Pérez tiene 31 años. Sainz, 26. Ambos tienen la fortaleza física y la salud que se le presupone a competidores de alto nivel. No son, ni mucho menos, población de riesgo. Siguiendo las pautas que se aplican al resto de la población, no les habría correspondido inmunizarse hasta, como mínimo, dentro de unos meses. La han recibido antes únicamente porque, debido a su estatus de deportistas de élite, han tenido acceso a una posibilidad que la gente común no disfruta, aunque le haga más falta. 

Checo lo dice bien claro: "En México no sé cuándo habría podido conseguirla. Fue muy amable por parte de Baréin ofrecérnosla y sí, tomé la decisión yo mismo". Porque la propuesta bareiní estaba sobre la mesa desde primeros de este mes, pero la postura oficial de la Fórmula 1, al menos según se dijo en su momento, era rechazarla y acogerse al calendario oficial del Reino Unido, donde tanto la organización del campeonato como la mayoría de los equipos tienen su sede.

El coche de Ferrari pilotado por Carlos Sainz circulando y echando humo por la pista de un circuito
Carlos Sainz pilotando su monoplaza durante unas prueas con Ferrari. Foto: Marco Canoniero/LightRocket via Getty Images.

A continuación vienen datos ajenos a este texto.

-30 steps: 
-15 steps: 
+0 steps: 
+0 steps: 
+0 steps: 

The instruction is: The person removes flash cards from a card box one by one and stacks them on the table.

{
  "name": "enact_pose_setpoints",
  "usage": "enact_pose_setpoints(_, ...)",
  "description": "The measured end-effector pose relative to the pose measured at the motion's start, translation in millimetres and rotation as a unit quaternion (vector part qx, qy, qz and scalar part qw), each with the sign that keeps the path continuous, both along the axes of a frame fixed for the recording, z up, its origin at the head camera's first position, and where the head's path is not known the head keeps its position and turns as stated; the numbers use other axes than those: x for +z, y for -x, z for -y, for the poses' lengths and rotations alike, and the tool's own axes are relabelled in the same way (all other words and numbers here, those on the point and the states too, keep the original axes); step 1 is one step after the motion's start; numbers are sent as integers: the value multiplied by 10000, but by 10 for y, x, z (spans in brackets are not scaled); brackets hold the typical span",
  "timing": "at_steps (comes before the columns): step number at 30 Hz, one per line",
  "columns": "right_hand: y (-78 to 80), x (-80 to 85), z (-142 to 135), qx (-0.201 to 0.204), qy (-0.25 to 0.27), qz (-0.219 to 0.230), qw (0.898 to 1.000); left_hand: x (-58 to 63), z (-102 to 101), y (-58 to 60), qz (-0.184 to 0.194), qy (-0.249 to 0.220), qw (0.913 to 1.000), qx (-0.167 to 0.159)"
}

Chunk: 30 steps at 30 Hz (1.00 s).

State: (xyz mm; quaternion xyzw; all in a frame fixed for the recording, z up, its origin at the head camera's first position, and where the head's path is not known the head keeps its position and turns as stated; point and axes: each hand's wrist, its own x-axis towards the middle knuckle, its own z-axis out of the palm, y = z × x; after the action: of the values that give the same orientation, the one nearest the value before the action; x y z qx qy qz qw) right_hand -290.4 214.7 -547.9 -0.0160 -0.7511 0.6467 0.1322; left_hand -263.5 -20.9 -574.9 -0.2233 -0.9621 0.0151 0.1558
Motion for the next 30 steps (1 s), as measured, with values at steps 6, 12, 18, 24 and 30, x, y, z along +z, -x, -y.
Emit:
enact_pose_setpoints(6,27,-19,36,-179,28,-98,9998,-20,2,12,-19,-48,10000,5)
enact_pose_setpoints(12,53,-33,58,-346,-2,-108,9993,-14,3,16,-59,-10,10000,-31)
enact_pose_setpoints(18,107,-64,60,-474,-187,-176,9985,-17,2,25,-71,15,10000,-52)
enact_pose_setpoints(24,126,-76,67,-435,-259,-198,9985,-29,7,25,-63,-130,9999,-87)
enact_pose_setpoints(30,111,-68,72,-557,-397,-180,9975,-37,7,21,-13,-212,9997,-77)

La comparación con el caso de las infantas españolas presenta dos diferencias importantes que hacen un poco más comprensible este agravio comparativo. Por un lado, puede entenderse que el de los pilotos no es un privilegio "de sangre", por tener tal o cual genética o por ocupar este o aquel cargo. En su caso va asociado a su trabajo, igual que otros colectivos como los docentes o los sanitarios tienen prioridad (seguramente mucho más justificada). 

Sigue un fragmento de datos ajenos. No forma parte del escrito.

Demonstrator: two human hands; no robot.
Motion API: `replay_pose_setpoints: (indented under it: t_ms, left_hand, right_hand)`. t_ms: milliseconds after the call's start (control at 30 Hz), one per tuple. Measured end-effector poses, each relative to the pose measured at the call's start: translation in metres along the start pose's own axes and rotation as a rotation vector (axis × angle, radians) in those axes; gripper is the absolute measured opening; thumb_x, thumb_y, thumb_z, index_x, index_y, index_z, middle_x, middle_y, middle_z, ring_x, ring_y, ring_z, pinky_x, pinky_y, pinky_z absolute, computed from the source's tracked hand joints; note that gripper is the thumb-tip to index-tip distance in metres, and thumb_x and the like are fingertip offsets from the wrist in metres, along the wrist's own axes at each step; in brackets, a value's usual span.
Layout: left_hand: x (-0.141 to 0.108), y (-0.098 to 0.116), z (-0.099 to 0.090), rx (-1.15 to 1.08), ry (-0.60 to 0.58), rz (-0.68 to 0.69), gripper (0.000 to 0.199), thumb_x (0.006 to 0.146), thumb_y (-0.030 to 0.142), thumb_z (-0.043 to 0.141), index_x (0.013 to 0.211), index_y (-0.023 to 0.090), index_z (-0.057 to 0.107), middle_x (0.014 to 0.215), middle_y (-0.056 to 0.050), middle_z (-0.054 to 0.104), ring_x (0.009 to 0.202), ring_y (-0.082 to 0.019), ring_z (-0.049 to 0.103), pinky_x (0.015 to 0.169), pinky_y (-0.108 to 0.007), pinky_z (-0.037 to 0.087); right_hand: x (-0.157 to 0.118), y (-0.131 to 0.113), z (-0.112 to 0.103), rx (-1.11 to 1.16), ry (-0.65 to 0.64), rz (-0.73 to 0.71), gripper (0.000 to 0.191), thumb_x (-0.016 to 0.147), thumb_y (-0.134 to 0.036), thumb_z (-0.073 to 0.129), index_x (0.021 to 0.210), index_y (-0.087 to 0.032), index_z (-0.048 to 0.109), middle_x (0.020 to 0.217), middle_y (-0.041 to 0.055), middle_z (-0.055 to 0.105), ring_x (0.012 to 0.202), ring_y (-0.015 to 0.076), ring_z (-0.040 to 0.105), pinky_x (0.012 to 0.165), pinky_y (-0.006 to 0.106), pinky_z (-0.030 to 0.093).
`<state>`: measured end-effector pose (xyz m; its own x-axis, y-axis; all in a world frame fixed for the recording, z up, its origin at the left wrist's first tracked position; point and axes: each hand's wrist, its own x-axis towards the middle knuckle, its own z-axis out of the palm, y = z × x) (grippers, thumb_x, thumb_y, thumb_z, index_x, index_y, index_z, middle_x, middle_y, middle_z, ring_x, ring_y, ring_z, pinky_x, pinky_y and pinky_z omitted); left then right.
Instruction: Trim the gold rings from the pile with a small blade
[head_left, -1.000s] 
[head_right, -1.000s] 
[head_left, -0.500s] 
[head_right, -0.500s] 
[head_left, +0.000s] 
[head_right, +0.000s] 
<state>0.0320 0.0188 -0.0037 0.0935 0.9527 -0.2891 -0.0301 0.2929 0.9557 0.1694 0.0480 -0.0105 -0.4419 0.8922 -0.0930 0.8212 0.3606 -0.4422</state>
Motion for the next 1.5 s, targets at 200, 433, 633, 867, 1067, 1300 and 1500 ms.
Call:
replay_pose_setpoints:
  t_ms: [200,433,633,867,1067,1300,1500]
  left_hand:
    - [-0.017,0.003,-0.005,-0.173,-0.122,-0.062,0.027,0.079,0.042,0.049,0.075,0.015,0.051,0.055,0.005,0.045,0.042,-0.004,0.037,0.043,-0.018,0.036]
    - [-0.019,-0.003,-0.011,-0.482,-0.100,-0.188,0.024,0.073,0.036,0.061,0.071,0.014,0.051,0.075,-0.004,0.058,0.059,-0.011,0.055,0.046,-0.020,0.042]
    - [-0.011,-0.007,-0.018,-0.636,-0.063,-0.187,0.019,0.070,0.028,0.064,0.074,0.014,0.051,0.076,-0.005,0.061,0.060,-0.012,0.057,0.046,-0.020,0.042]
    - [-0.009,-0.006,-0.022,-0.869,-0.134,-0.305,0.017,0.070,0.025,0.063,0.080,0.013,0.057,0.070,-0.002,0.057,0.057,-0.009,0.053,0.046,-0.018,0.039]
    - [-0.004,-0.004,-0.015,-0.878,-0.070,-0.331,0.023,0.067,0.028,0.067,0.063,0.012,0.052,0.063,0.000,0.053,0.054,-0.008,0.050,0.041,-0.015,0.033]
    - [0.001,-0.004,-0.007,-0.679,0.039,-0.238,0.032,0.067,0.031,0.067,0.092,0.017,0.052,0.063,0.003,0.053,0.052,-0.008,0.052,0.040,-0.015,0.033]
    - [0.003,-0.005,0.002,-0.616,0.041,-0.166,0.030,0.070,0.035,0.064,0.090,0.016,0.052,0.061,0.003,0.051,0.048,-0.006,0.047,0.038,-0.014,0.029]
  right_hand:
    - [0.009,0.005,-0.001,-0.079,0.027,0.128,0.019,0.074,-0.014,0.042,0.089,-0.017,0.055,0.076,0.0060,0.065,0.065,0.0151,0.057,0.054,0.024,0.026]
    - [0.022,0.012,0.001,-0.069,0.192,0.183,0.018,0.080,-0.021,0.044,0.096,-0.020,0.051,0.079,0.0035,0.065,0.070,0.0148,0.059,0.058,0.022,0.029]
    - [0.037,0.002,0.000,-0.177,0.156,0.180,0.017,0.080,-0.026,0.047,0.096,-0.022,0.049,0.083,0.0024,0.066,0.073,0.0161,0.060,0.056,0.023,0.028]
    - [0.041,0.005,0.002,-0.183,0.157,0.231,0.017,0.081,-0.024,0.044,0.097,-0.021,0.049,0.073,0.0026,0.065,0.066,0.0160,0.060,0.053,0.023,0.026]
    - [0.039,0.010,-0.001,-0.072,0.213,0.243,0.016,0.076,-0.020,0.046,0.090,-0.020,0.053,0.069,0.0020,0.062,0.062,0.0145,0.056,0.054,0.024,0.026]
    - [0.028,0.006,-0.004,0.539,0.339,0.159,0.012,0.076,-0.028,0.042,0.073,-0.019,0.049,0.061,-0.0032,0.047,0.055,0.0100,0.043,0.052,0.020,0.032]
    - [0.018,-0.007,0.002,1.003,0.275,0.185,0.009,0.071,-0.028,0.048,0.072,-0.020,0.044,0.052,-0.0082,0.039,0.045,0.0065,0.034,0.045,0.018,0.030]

Por otro, precisamente, debido a su actividad laboral los pilotos han de viajar por todo el mundo; ahora están en Baréin pero después irán a Italia, luego recorrerán media Europa, más tarde Canadá, pasarán por Singapur y Japón, a continuación América y Australia... con tanto traslado, el peligro no ya de que se contagien ellos (que también) sino de que transmitan el virus se multiplica. Y al margen de todo esto, también está el muy humano factor del miedo. Digan lo que digan los conspiranoicos, la enfermedad es real y las UVIs de los hospitales están abarrotadas; habría que ver lo que habría hecho cualquiera de nosotros si de repente, por el motivo que fuera, le surgiera la ocasión.

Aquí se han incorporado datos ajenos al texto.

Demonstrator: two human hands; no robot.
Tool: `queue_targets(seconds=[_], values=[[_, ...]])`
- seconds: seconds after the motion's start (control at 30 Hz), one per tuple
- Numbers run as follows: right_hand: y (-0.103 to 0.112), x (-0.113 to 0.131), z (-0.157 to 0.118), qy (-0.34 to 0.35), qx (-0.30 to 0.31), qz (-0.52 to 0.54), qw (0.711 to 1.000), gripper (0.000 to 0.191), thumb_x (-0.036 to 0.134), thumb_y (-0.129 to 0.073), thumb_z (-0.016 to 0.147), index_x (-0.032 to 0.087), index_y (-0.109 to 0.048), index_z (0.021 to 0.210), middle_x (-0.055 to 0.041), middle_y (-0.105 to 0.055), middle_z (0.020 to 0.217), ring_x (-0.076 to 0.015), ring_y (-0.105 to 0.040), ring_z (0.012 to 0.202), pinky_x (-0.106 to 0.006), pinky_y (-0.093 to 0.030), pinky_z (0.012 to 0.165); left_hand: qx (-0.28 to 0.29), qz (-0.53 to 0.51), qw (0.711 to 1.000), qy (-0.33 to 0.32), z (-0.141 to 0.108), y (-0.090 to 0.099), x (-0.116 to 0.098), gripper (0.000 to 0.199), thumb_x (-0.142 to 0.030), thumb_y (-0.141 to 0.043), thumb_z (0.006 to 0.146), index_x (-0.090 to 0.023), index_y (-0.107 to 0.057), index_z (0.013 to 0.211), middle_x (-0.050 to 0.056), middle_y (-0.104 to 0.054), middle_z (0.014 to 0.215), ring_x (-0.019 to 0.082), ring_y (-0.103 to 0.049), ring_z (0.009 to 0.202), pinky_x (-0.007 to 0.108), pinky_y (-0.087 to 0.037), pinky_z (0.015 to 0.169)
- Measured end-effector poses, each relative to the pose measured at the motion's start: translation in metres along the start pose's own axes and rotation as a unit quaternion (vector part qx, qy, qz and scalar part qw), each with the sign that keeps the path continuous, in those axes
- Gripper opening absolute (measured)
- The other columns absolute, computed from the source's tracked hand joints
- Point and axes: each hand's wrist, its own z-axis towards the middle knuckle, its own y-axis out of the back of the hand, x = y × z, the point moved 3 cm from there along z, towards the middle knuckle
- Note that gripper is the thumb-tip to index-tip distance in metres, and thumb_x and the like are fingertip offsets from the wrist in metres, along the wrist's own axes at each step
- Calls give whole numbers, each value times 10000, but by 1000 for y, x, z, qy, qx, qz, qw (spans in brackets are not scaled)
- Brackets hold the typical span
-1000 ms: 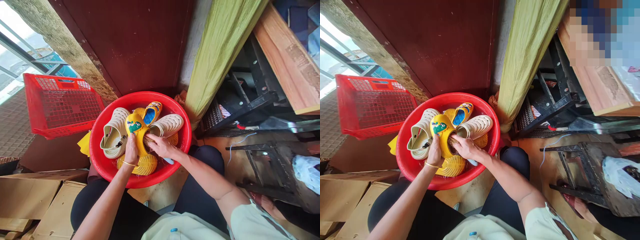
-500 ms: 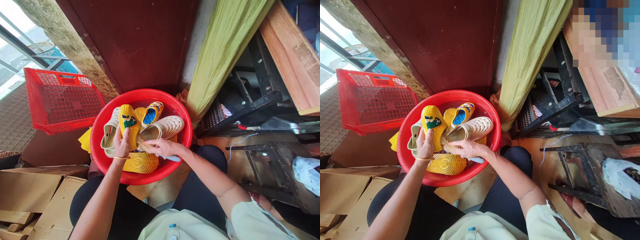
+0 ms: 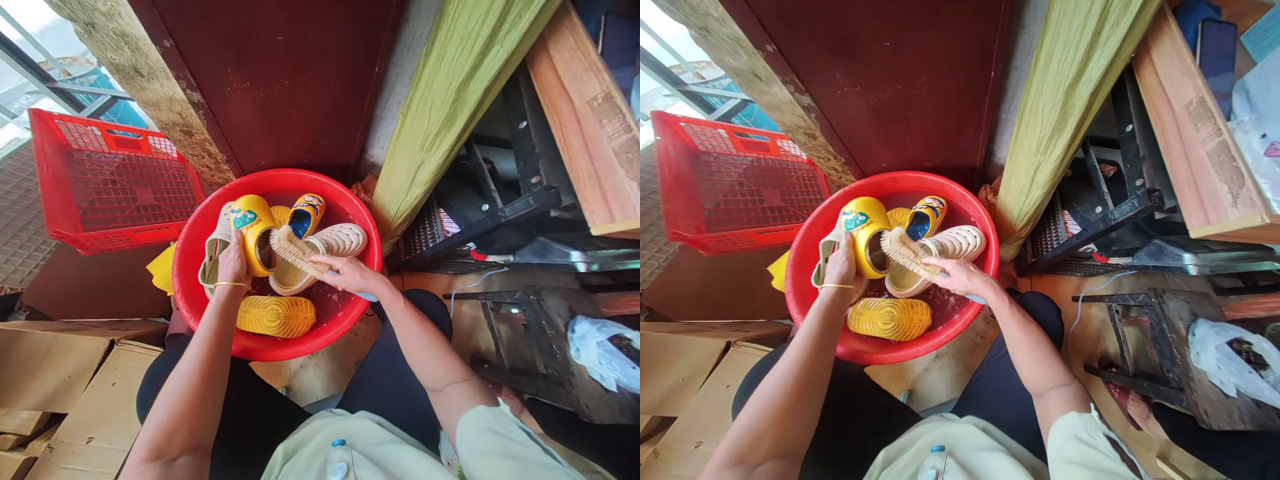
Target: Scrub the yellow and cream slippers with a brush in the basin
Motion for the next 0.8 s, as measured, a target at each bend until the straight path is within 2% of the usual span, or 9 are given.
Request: queue_targets(seconds=[0.1, 0.17, 0.3, 0.4, 0.47, 0.5, 0.57, 0.63, 0.8], values=[[-3, -10, 17, 21, -107, 4, 994, 568, 252, -598, 963, 226, -547, 1528, -43, -768, 1065, -135, -700, 786, -296, -555, 876, 33, -143, 988, 53, 0, -8, 12, 576, -474, -777, 795, -215, -580, 1270, 70, -700, 1024, 168, -704, 826, 306, -601, 764], [-6, -16, 29, 40, -159, 11, 986, 567, 226, -586, 949, 207, -559, 1515, -67, -750, 1204, -156, -718, 886, -325, -557, 946, 37, -146, 988, 28, -2, -8, 13, 620, -351, -809, 742, -253, -536, 1290, 65, -683, 1105, 164, -705, 895, 315, -598, 824], [-11, -21, 48, 60, -198, 34, 978, 585, 230, -545, 955, 195, -518, 1538, -84, -657, 1425, -162, -727, 938, -350, -576, 981, 8, 132, 982, -131, -17, 6, 0, 499, -364, -729, 788, -218, -579, 1241, 105, -656, 1213, 237, -666, 1057, 415, -551, 965], [-11, -21, 55, 49, -185, 35, 981, 601, 238, -502, 982, 191, -453, 1580, -85, -642, 1454, -177, -737, 998, -363, -579, 1000, 212, 325, 906, -170, -43, 12, -1, 442, -483, -690, 824, -202, -657, 1163, 119, -700, 1150, 291, -663, 1073, 457, -519, 991], [-10, -18, 55, 54, -171, 1, 984, 596, 228, -502, 986, 206, -457, 1580, -71, -612, 1498, -209, -687, 1198, -377, -520, 1095, 376, 416, 817, -138, -66, 16, 8, 601, -517, -749, 757, -209, -658, 1264, 144, -702, 1243, 335, -644, 1169, 487, -477, 1044], [-9, -16, 54, 57, -165, -20, 984, 593, 225, -506, 988, 220, -459, 1580, -61, -594, 1521, -219, -637, 1293, -382, -483, 1136, 409, 473, 771, -121, -75, 18, 13, 730, -522, -794, 698, -204, -637, 1335, 171, -675, 1319, 380, -603, 1254, 530, -434, 1086], [-9, -13, 52, 57, -155, -59, 984, 598, 215, -504, 995, 247, -445, 1589, -41, -574, 1544, -222, -563, 1391, -389, -440, 1176, 431, 561, 701, -90, -87, 18, 21, 944, -544, -834, 633, -196, -557, 1466, 213, -605, 1438, 441, -513, 1369, 596, -344, 1144], [-9, -10, 50, 53, -148, -82, 984, 607, 198, -485, 1004, 262, -417, 1604, -30, -577, 1541, -218, -557, 1401, -393, -437, 1178, 438, 599, 666, -71, -93, 11, 25, 1042, -576, -843, 617, -168, -507, 1516, 242, -586, 1453, 456, -506, 1379, 590, -333, 1150], [-10, -7, 47, 58, -137, -112, 983, 613, 194, -487, 1008, 292, -408, 1608, -16, -634, 1481, -209, -601, 1357, -382, -464, 1152, 433, 597, 670, -84, -84, -7, 19, 777, -526, -834, 662, -142, -640, 1309, 219, -683, 1248, 397, -668, 1142, 458, -489, 977]])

En cualquier caso, este "adelantamiento" es tan improcedente como si se hubiera producido con bandera amarilla en la pista. No solo por la injusticia en relación con quienes esperamos pacientemente nuestro turno, sino por una cuestión de imagen. Ni siquiera los futbolistas, que han contado con todo tipo de controles y protocolos sanitarios específicos para seguir jugando incluso en los momentos más duros de la segunda y la tercera ola, han contado con semejante ventaja. Las integrantes de la familia del rey (que no de la Familia Real) recibieron multitud de críticas; habrá que ver cómo afecta esto a la reputación de Carlos Sainz y a otros personajes públicos que, de esta u otra manera, sigan sus pasos.